If we want to see a change in sexual culture, we have to start redeeming the sexual conversation. Right now it is so full of negativity, shame, and judgment- and that’s not how it’s supposed to be. No, it’s not enough to say, “It’s good, so just wait.” We’re constantly bombarded by sex through advertising, current events, websites, social media.
You can’t white-knuckle through this barrage, you have to know how to actively fight it.
Obviously, I’m comfortable talking about sex, even though I’m a single virgin. I understand what it is, and yes, part of that is because of pornography, but there are many ways to learn about sex that aren’t pornographic. Not to mention, pornography is a wretched teacher. I learned more in from honest discussion with married friends and fellow Christian speakers on the issue.
That comfort on stage also carries into my every day life. I talk to my friends- single or married about sex all. the. time. I have married friends text me for relationship/sex advice- not graphic but “What do I do if I’m just not into it anymore?” kind of questions. It’s not all we talk about, but we don’t shy away from it. We talk about our bodies, our cycles, our drives.
Why wouldn’t we? There’s no shame in that, and there shouldn’t be. Are we graphic or inappropriate? Of course not. Are we honest?
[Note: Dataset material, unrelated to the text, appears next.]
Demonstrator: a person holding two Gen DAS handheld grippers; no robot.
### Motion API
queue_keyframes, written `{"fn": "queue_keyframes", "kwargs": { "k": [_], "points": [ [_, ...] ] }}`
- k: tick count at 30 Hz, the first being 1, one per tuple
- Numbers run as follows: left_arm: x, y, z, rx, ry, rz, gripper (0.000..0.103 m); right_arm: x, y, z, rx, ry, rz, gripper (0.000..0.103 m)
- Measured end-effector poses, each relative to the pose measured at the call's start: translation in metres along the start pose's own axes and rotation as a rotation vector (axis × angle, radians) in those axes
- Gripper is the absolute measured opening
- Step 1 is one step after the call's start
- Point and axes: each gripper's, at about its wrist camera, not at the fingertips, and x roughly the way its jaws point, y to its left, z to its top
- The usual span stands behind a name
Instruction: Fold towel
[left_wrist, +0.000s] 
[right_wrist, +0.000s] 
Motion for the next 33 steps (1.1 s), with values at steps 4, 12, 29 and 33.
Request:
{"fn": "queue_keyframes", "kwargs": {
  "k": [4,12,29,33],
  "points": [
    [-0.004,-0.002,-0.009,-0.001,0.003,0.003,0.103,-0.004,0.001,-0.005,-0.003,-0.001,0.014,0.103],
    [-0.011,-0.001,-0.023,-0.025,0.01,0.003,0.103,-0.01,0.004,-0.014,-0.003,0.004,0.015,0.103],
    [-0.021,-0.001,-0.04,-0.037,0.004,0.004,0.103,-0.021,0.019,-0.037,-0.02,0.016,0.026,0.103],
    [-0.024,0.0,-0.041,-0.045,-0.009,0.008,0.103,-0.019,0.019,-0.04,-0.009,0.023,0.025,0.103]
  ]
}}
Absolutely.
That’s the key: a healthy sexuality isn’t silent; it’s honest.
I feel like honesty has been lacking in the conversation for so long, especially involving girls. Our approach with girls is really to scare them out of sex and the effects of this are devastating. We don’t want them to know about their bodies because then they might want to have sex.
No, that’s wrong. When a woman doesn’t understand her body, that’s a problem. Silence tells her her body is bad, when the message we want to send is that her body is sacred. There is a difference. Sacred is a level of goodness. She will never understand sacredness if she doesn’t hear about goodness.
When there is shame and fear and silence, how is that communicating the goodness, awe, and wonder of God’s design and intent?
So, yes, Christians need to start talking about sex. We need to start talking with our girls about sex, because, here’s the thing:
They are already talking about it.
I spoke at a conference in Texas earlier this year and shared my story of my struggle with pornography and a 12 year old girl in the audience went to her friend’s mom and said, “I don’t understand the big deal. Every girl watches porn.” She was twelve.
If we don’t start talking about sex with our girls, we are going to lose a generation of women. I believe that with all my heart.
That’s why I advocate for open discussions on sexuality. That’s why I believe we have to start talking about sex. If you are looking for a great, relevant, modern resource to do that, check out this course by my friend Sheila Gregoire. She and her daughters have put this together to help parents talk to their daughters about puberty, sex, abstinence, modesty, etc. It even covers topics like pornography and masturbation.
This is perhaps the most up-to-date tool on the market, and while I haven’t seen it myself, I’ve shared some of Katie’s videos in my posts on this site. They have a fresh, grace-filled, good approach to sex, and that’s what we need. That’s the truth that drowns out the lies of culture and sets people free. If you are a mom or dad dreading talking to your daughter about puberty and sex, check it out. The have a preview video on that page and it’s hilarious. (Use this code to get 25% off the price: harris).
I get that as a parent you might not be comfortable talking to your daughter about sex. You were raised in a culture of silence. But silence doesn’t fix this.